Один лишь Кафариэлло сохранил, или сделал вид, что сохранил, хладнокровие. Он возобновил спор с того же места, на котором его прервал. А Консуэло положила браслет в карман, даже не подумав поглядеть на него, и продолжала как ни в чем не бывало отстаивать свое мнение, к великому удивлению и возмущению остальных музыкантов, пораженных чарами царственного видения и не представлявших себе, как можно было в тот день думать о чем-либо ином. Излишне говорить, что один только Порпора составлял исключение, и душой и рассудком восставая против столь неистового низкопоклонства. Он умел, не роняя достоинства, склоняться перед монархами, но втайне насмехался над рабами и презирал их. Когда Кафариэлло спросил Рейтера, каков должен быть темп хора, о котором у них с Консуэло шел спор, тот с лицемерным видом поджал губы и только после повторных вопросов холодно ответил:

– Признаюсь, сударь, я не слышал вашего разговора. Когда я вижу Марию-Терезию, то забываю весь мир и долго после того, как она исчезнет, пребываю в таком волнении, что не в силах думать о самом себе.

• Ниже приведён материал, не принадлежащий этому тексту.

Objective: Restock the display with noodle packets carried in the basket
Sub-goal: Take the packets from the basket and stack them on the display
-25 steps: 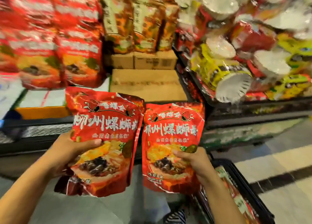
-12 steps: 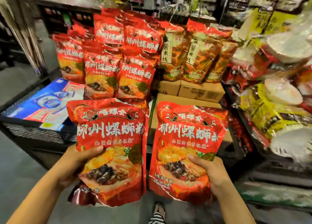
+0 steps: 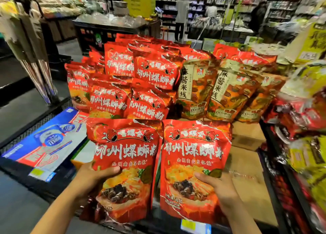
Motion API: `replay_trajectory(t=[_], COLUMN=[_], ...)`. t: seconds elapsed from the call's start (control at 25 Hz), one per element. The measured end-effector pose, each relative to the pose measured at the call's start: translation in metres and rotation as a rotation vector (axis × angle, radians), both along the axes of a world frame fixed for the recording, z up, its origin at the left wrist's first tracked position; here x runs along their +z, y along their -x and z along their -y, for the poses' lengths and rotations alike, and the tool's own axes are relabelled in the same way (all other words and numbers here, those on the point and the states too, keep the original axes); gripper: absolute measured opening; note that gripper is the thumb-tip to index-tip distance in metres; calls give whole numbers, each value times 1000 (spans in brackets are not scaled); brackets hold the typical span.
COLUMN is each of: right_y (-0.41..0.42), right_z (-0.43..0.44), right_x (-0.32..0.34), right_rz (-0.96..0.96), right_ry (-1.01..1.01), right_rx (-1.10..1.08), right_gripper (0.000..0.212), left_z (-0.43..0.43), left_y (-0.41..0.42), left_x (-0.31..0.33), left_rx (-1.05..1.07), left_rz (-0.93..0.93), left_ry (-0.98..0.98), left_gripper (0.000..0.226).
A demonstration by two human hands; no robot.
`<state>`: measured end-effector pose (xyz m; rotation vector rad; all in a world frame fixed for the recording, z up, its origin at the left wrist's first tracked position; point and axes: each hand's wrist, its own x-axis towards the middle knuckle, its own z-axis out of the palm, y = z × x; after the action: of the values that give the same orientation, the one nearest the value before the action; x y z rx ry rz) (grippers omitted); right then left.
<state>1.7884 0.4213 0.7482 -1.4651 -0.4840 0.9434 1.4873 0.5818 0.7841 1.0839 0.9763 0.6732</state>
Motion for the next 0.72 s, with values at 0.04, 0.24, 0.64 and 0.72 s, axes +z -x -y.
replay_trajectory(t=[0.04,0.24,0.64,0.72], right_y=[-4,-18,24,41], right_z=[-12,-64,-154,-174], right_x=[1,-2,0,-5], right_rz=[10,-49,-87,-109], right_ry=[-16,-3,-60,-84], right_rx=[4,32,65,33], right_gripper=[80,71,86,75], left_z=[-6,-39,-174,-203], left_y=[-5,-19,6,16], left_x=[1,1,-15,-23], left_rx=[31,139,23,-6], left_rz=[-12,23,-76,-70], left_ry=[-20,14,-10,-16], left_gripper=[101,64,70,90])
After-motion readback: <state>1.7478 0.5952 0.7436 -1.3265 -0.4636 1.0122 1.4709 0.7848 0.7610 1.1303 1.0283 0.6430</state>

– По-видимому, та исключительная честь, которую синьора только что снискала для нас, не вскружила ей головы, – вставил находившийся здесь господин Гольцбауэр, чье раболепство выражалось несколько сдержаннее, чем у Рейтера. – Вы, синьора, должно быть, привыкли говорить с коронованными особами. Можно подумать, что вы ничего иного не делали всю свою жизнь.

– Я никогда не говорила ни с одной коронованной особой, – спокойно ответила Консуэло, не улавливая язвительности в намеках Гольцбауэра, – и ее величество не оказала мне этого благодеяния, ибо, задавая мне вопросы, казалось, избавила меня от чести и труда отвечать ей.

– А тебе, видно, хотелось поболтать с императрицей? – насмешливо заметил Порпора.

– Нет, мне этого не хотелось, – наивно ответила Консуэло.

– Очевидно, у синьоры больше беспечности, чем честолюбия, – заметил Рейтер с ледяным презрением.

– Маэстро Рейтер, – доверчиво и простодушно обратилась к нему Консуэло, – вам, может быть, не понравилось, как я спела вашу ораторию?

Рейтер признался, что никогда никто лучше не исполнял ее даже в царствование «августейшего и незабвенного Карла Шестого».